ASSIGNMENT
Starting with the line that contains "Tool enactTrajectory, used" and stopping after the line that contains "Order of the", return each line below exactly as written, with no others.

RECORD EXTRACTS
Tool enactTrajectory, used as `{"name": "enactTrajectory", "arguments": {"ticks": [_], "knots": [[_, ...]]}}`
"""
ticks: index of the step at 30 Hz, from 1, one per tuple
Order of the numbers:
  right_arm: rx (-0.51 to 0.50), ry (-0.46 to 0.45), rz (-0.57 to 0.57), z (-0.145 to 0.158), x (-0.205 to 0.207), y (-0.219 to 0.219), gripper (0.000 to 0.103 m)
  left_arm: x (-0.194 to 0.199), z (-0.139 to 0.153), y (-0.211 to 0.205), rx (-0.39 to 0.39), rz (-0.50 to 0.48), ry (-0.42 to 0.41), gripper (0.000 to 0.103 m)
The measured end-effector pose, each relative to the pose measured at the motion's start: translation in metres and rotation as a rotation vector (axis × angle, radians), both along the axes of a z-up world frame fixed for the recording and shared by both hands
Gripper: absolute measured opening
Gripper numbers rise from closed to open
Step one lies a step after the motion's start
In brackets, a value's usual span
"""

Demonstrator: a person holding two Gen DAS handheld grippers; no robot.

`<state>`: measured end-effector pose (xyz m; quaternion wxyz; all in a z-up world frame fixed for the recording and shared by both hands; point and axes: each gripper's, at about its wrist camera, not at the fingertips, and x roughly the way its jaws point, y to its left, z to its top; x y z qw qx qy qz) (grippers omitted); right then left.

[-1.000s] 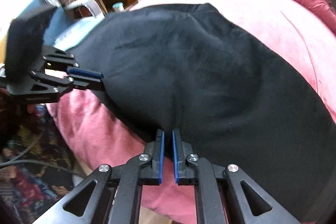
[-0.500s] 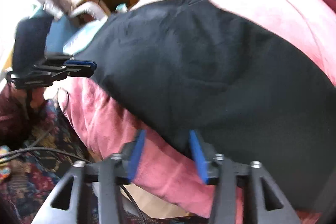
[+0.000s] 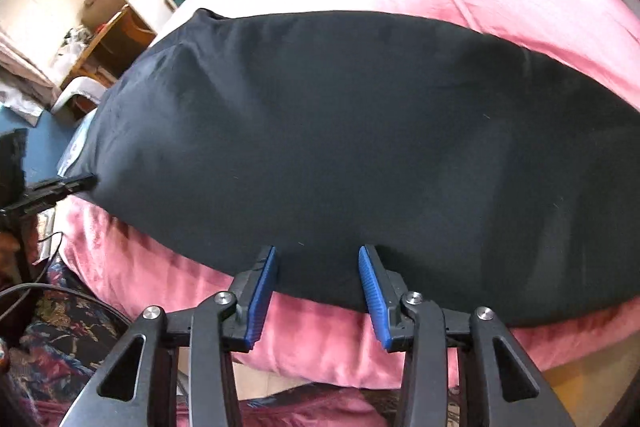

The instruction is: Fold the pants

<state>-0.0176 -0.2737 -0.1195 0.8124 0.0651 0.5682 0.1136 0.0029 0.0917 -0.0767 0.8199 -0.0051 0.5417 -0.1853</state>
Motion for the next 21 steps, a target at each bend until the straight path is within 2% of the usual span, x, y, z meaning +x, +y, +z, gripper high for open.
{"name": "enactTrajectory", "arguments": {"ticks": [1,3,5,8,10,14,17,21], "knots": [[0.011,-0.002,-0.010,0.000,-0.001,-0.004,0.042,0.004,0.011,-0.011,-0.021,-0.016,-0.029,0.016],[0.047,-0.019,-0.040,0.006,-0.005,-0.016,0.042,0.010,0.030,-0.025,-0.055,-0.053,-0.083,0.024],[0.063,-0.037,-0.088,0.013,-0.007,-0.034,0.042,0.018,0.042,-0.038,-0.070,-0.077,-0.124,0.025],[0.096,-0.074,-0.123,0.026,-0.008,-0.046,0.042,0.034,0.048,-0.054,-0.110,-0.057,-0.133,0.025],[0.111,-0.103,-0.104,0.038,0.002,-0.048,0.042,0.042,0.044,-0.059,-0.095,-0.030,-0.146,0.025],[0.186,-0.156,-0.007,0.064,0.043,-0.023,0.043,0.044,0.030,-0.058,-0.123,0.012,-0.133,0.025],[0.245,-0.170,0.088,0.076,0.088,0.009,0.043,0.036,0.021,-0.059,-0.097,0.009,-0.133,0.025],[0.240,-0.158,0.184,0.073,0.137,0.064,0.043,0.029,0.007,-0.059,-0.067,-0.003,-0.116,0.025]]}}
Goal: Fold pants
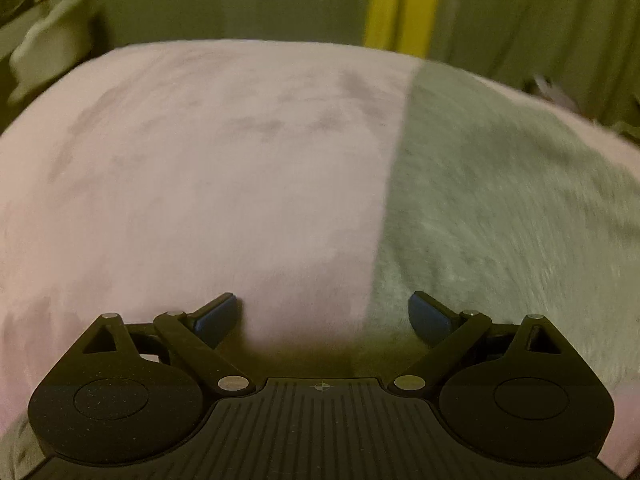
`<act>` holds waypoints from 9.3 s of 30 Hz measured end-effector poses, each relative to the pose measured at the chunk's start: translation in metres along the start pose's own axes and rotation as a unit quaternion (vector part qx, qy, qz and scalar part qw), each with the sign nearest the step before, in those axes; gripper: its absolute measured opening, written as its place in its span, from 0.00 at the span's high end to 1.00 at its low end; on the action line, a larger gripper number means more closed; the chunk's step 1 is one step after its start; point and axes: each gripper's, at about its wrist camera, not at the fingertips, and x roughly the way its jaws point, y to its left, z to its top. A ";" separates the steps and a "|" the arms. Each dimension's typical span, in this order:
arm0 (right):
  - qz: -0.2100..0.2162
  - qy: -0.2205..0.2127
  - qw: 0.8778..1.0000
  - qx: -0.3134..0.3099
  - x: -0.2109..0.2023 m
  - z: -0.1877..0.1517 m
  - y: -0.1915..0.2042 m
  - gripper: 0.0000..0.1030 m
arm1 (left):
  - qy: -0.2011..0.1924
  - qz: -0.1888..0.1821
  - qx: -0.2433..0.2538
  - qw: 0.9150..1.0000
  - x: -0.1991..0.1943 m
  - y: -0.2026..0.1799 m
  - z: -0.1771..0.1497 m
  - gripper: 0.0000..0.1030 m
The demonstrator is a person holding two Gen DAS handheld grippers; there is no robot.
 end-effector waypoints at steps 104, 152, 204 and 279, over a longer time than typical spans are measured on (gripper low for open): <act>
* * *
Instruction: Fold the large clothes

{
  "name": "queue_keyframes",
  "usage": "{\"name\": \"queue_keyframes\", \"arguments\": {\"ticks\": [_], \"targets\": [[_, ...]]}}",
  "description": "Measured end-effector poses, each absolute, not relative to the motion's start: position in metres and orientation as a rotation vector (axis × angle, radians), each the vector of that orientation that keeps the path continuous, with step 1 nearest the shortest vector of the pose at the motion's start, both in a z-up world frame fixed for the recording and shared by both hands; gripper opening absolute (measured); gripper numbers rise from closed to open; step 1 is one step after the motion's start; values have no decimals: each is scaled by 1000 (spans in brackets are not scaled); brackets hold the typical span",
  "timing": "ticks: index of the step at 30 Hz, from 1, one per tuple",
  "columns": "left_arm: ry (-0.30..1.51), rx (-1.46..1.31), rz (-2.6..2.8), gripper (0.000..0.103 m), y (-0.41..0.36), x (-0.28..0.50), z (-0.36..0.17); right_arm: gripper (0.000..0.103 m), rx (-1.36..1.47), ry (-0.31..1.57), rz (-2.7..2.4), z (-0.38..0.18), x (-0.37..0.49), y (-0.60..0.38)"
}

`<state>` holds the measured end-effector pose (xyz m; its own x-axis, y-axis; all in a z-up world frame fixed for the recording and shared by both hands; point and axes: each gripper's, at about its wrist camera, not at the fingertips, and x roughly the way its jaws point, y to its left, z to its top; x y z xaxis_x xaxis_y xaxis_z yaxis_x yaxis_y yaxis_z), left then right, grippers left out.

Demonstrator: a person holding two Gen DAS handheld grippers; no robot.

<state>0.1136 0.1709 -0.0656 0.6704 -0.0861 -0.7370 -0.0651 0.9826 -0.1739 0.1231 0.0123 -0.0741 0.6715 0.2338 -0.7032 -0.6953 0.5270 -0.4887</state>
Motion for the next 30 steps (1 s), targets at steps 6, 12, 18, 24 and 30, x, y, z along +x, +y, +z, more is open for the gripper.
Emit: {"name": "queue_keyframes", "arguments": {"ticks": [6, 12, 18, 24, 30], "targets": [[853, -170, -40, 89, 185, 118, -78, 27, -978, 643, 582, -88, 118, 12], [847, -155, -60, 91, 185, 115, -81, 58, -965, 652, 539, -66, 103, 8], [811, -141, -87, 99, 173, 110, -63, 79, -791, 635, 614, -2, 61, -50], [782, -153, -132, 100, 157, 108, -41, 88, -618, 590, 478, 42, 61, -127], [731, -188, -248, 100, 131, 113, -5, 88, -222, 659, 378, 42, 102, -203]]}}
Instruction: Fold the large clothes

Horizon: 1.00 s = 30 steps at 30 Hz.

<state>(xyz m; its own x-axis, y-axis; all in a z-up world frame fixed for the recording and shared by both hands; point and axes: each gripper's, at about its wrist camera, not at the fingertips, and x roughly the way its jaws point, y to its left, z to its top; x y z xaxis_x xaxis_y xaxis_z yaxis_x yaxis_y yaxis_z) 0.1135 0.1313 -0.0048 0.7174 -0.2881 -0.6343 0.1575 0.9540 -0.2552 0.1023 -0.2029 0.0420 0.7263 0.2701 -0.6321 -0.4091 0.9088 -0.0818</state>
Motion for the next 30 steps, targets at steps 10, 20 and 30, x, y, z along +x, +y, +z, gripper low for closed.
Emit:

ANSWER TO THE PROBLEM
Tool enactTrajectory, used as `{"name": "enactTrajectory", "arguments": {"ticks": [_], "knots": [[_, ...]]}}`
"""
ticks: index of the step at 30 Hz, from 1, one per tuple
Order of the numbers:

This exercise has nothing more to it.